### Dataset:
---------------

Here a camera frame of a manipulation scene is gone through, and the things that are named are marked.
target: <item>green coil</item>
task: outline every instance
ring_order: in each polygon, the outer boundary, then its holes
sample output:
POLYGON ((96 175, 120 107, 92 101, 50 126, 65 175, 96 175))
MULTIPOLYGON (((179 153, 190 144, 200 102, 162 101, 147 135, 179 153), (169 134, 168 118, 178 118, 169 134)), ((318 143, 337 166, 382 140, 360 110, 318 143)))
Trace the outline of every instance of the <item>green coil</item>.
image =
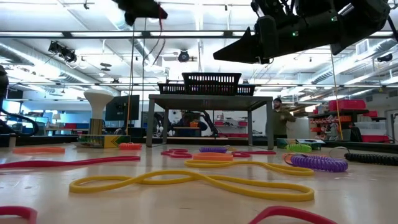
POLYGON ((305 144, 290 144, 286 146, 286 149, 291 152, 311 152, 311 146, 305 144))

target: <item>cardboard box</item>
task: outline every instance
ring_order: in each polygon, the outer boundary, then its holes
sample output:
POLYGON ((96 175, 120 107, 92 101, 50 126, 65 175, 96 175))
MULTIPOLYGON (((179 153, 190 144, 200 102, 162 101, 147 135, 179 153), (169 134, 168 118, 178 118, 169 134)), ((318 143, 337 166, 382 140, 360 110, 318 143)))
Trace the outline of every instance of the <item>cardboard box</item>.
POLYGON ((285 149, 289 144, 304 144, 311 146, 312 150, 321 150, 324 142, 319 139, 276 139, 276 146, 278 149, 285 149))
POLYGON ((129 143, 129 142, 131 142, 130 136, 81 134, 79 135, 76 146, 112 148, 112 147, 119 147, 121 143, 129 143))

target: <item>purple coil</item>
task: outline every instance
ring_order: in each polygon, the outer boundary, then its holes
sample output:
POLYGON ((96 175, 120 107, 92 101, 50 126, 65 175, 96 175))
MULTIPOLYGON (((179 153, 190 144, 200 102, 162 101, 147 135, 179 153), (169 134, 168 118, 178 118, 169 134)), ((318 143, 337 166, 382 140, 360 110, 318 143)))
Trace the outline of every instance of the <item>purple coil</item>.
POLYGON ((218 152, 218 153, 226 153, 227 148, 225 147, 201 147, 199 149, 200 152, 218 152))
POLYGON ((324 156, 295 154, 290 160, 292 166, 305 167, 329 172, 344 172, 348 169, 346 161, 324 156))

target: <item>gray table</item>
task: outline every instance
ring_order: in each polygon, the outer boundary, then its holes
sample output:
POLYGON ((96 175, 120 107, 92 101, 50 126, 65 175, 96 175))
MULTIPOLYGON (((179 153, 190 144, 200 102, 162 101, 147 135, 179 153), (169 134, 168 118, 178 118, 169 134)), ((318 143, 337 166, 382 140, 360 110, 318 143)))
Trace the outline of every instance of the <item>gray table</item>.
POLYGON ((272 97, 269 96, 205 96, 205 95, 149 95, 147 147, 152 147, 155 103, 164 109, 163 143, 167 142, 169 110, 228 110, 248 112, 249 145, 253 144, 251 112, 267 105, 268 149, 274 148, 272 128, 272 97))

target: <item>wooden floor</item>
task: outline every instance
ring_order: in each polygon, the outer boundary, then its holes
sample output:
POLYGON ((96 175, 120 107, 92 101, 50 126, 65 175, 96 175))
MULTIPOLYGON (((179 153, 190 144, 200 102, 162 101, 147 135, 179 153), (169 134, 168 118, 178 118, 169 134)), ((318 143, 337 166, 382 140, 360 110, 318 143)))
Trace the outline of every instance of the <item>wooden floor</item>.
MULTIPOLYGON (((0 162, 23 160, 74 161, 80 159, 128 156, 131 152, 115 149, 79 149, 67 147, 65 155, 17 156, 0 151, 0 162)), ((285 205, 308 210, 342 224, 398 223, 398 167, 350 163, 347 172, 316 172, 313 177, 279 174, 256 166, 217 169, 191 169, 181 159, 161 156, 171 148, 198 152, 199 146, 158 146, 135 154, 140 162, 117 162, 86 167, 53 169, 0 170, 0 206, 22 205, 39 212, 38 224, 110 224, 110 223, 248 223, 271 205, 285 205), (276 202, 251 198, 217 189, 201 181, 175 185, 132 185, 95 194, 68 192, 71 181, 91 175, 137 176, 153 170, 186 169, 202 174, 219 174, 245 179, 288 182, 315 190, 311 202, 276 202)), ((242 150, 259 150, 247 146, 242 150)), ((320 153, 328 154, 329 149, 320 153)), ((276 156, 253 156, 254 161, 283 164, 284 150, 276 156)), ((332 154, 344 154, 333 151, 332 154)), ((26 223, 15 217, 0 217, 1 224, 26 223)), ((262 223, 305 223, 291 218, 274 217, 262 223)))

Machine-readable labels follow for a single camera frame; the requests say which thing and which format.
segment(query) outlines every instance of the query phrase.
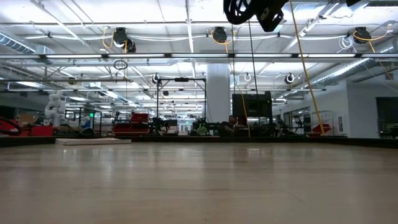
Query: person
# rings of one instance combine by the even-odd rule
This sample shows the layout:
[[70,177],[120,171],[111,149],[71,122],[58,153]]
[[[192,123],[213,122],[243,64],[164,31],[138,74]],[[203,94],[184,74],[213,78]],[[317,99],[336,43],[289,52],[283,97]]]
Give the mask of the person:
[[220,125],[219,134],[220,136],[232,136],[235,133],[234,125],[236,123],[236,118],[233,115],[228,117],[228,122],[223,121]]

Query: white robot
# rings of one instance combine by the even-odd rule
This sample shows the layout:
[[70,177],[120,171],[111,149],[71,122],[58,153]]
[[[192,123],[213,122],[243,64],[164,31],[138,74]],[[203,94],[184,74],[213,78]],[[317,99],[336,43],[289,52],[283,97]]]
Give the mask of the white robot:
[[61,100],[62,91],[56,91],[49,95],[49,103],[45,107],[44,114],[44,125],[49,126],[52,124],[53,127],[60,126],[60,115],[65,112],[65,102]]

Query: white board on floor
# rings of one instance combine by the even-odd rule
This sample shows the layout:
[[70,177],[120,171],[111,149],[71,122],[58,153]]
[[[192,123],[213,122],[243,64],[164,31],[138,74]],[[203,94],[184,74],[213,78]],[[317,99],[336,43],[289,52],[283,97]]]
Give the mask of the white board on floor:
[[56,144],[64,146],[82,146],[97,144],[130,144],[130,139],[100,138],[100,139],[56,139]]

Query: column
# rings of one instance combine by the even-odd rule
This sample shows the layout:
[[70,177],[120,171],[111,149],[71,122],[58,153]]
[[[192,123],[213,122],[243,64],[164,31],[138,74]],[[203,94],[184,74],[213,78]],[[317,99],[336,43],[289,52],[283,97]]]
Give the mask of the column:
[[229,75],[228,64],[207,65],[207,122],[228,121],[231,114]]

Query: wooden floor
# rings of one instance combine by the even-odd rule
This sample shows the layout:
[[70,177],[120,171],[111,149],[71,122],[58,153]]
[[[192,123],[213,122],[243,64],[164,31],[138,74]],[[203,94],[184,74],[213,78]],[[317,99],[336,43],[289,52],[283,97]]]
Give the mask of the wooden floor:
[[327,144],[0,149],[0,223],[397,223],[398,150]]

---------------

One number only, please: the count of lines in the material holding the word "green".

### Task solution:
2